How can we do a realtime web?
There is no more doubt that a huge piece of the internet is going to switch from a “asynchronous” “pulled” mechanism to a “synchronous” “push” and “real-time” paradigm.
This will happen sooner or later, but, as Twitter (for example) proves, this move will probably not be pushed from “the big guys” . Why? Because they spent so much to build a “scalable” pulled architecture that it would just be too painful for them to build something real-time. And, well to be fair, I guess that most of the 3rd party dev who build apps based on existing APIs are not ready to switch to real-time.
I believe that change (as usual) will come from the small-ones, and I want Notifixious to be part of the leading services in this trend.
One of the key objectives of Notifixious is to provide updates when new content is available as soon as possible. For this, we built our “superfeeder”. The superfeeder is in charge of detecting new stories as fast as possible.
Pushed Content :
Technically the content is pushed to us, which makes notification a matter of seconds after publication.

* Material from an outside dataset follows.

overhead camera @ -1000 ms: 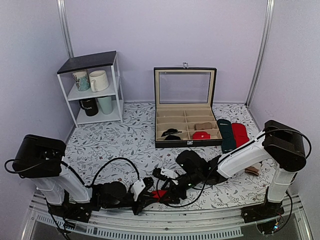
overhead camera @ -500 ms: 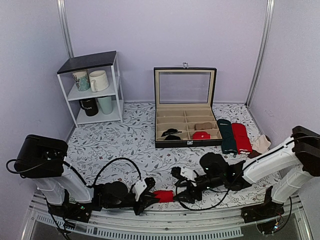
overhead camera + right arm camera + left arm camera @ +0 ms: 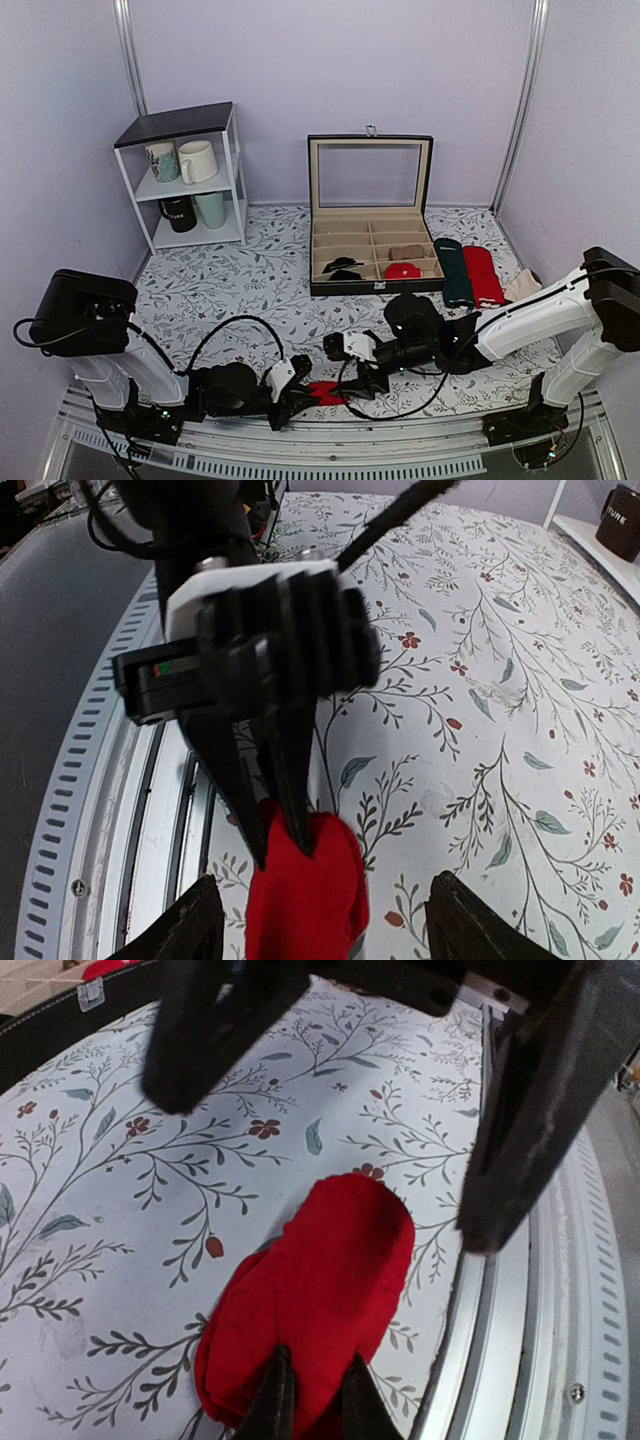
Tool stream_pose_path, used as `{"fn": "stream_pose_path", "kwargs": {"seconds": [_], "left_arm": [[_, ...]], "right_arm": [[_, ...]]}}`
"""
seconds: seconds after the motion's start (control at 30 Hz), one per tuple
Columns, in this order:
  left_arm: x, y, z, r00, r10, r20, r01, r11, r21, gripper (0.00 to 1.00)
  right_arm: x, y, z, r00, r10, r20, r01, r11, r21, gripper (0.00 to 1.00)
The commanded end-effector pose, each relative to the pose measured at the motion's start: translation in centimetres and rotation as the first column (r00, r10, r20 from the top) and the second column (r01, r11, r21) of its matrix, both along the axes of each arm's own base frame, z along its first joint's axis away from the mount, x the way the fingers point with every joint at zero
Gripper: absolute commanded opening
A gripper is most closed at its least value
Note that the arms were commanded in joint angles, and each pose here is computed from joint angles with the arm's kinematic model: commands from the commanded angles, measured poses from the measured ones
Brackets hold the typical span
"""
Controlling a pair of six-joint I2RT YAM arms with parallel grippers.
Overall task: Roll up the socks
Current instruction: Roll the sock at the center of the board, then pick up the sock from the center of the board.
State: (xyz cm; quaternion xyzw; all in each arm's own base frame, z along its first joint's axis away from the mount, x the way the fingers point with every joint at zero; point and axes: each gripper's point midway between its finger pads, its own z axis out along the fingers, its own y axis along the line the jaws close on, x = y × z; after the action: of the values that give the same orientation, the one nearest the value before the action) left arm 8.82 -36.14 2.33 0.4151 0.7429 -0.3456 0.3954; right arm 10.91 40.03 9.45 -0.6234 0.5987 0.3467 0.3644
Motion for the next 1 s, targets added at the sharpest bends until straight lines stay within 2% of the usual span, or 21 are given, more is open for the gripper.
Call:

Our goal is to have any service online to use this.
- Identica, with its XMPP feed
- Seesmic, with its XMPP Pubsub feed
- Sixapart blogs (Typepad, Vox and LiveJournal, even though it’s not 6A anymore) with their AtomStream.
Smarter Pull :
The goal is to perform a single pull of the information, when the content is available. It’s not perfect, but it’s easier to implement for most existing web-services. The detection time is a matter of minutes (below 5 most of the time)
- Simple Update Protocol, popularized by Friendfeed and used by them, Disqus, and a few others. Any blogger can also use their public sup directory, which makes it easy to integrate
- Ping servers’ public activity. Google Blog Search is the only one that gives the feeds (at least that we know), so we’re using it. The problem is that it’s not very reliable (some updates are missed), but there is virtually nothing to do implement for content producers, since several blog platform and web-services have built-in ping functionality.
- Notifixious own ping : you can send us your feed’s url when you updated it, so that we check it.
“Traditional” pull :
To do it in a most efficient way, we have set up an architecture with queues and workers. A feed is pulled at most every 32 minutes (unless its content is pushed). To determine the frequency, we use the number of subscribers : it’s better to satisfy a lot of consumers, than a lot of producers ;). Of course, while fetching the feed, we use etags, if-modified-since headers and we even keep track of its “content” with a hash-key system. Once fetched, and if it’s new, the feed is sent to a parser. We use Ruby to parse feeds (and the rfeedparser library). It’s probably not the best language for this, but we spend more time “downloading” the feeds themselves than parsing them, so we’d rather optimize the fetching! Of course all this architecture is “evented” for a maximum effisciency.
Please note however that if the feeds themselves are not updated in real-time, or if they use cache systems (such as Feedburner and its low latency), you might see greater delays before we actually detect the story.
Once we’ve done this, we’ve done barely only half of the job. The other part is all about “sharing” what we detect. Somebody shouldn’t have to build the same kind of architecture (or at least for the content we already monitor!), so we’re now building the tools to share this. We will use 2 things : SUP (the half-goodness approach) and XMPP (the full goodness approach). But I’ll talk about it later, when it’s available!